> ASSIGNMENT
In the material below, how many lines include the word "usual"? Write only the number.

** DATASET EXTRACT follows **

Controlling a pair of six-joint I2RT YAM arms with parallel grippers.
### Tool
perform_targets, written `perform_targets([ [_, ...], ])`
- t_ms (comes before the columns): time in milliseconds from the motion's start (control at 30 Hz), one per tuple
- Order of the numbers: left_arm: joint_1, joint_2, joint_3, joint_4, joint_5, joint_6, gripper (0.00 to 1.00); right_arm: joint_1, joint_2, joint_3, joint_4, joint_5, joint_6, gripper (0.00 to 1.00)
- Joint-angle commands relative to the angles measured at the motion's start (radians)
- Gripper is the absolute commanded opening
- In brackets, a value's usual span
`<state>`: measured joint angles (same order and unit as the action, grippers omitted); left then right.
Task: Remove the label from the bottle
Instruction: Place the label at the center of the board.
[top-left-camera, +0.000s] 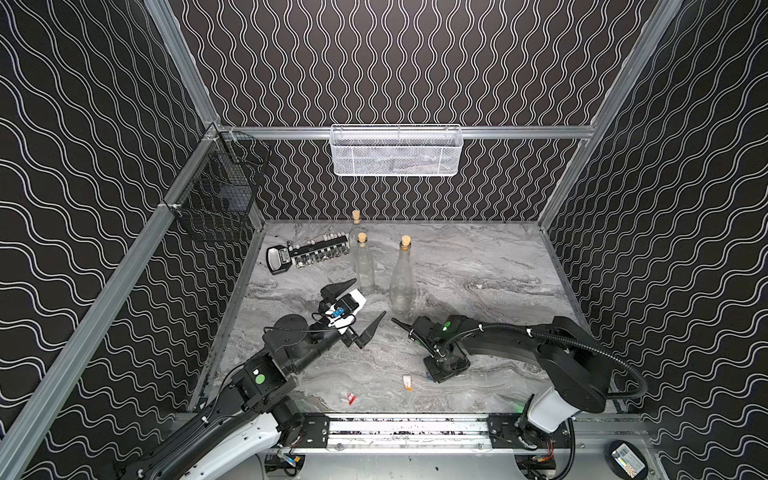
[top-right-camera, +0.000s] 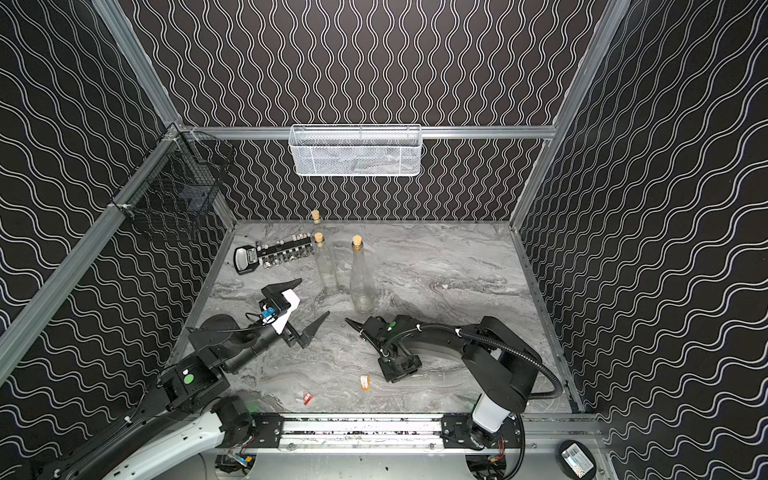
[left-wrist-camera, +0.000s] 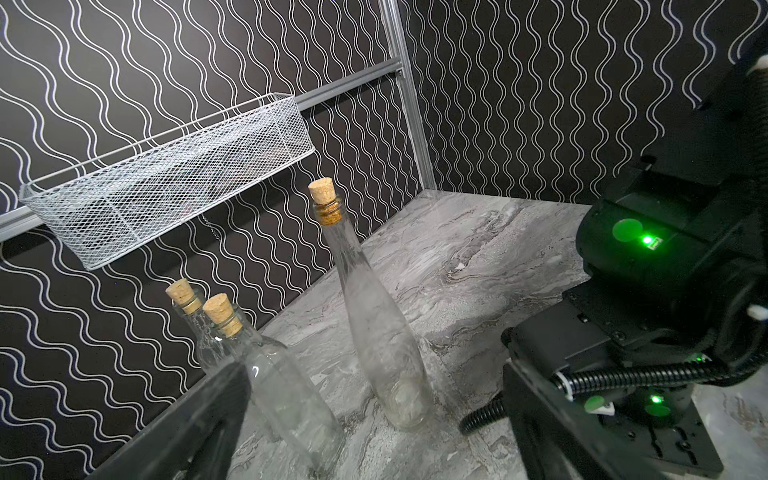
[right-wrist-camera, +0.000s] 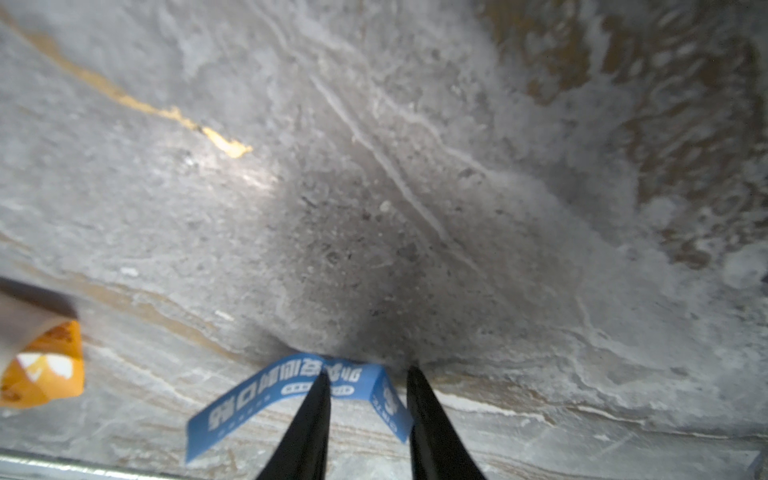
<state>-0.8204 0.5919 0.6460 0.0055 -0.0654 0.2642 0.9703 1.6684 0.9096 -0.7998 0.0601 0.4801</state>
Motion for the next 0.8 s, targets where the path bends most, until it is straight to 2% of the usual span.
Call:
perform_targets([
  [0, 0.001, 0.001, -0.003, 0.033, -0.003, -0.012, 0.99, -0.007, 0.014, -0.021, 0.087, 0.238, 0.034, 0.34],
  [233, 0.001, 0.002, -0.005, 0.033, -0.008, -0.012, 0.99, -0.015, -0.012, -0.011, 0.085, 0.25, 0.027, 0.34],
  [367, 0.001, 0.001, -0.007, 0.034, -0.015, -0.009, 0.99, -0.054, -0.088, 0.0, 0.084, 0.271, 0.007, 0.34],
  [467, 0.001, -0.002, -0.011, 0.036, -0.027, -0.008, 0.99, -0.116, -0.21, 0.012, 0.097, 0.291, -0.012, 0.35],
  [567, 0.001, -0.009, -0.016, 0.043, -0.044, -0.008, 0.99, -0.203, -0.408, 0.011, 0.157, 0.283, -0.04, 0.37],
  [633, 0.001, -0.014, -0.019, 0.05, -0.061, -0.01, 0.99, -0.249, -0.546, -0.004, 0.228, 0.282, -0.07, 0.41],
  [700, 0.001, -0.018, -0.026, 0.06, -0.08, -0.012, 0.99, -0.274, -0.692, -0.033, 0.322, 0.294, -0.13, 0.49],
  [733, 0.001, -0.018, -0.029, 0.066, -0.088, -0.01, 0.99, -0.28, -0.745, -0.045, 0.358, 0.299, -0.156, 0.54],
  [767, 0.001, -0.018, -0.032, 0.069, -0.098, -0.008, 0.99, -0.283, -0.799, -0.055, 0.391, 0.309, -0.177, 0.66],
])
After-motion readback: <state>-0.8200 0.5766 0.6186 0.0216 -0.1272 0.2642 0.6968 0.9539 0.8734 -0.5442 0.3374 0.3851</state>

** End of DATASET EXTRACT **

> OUTPUT
2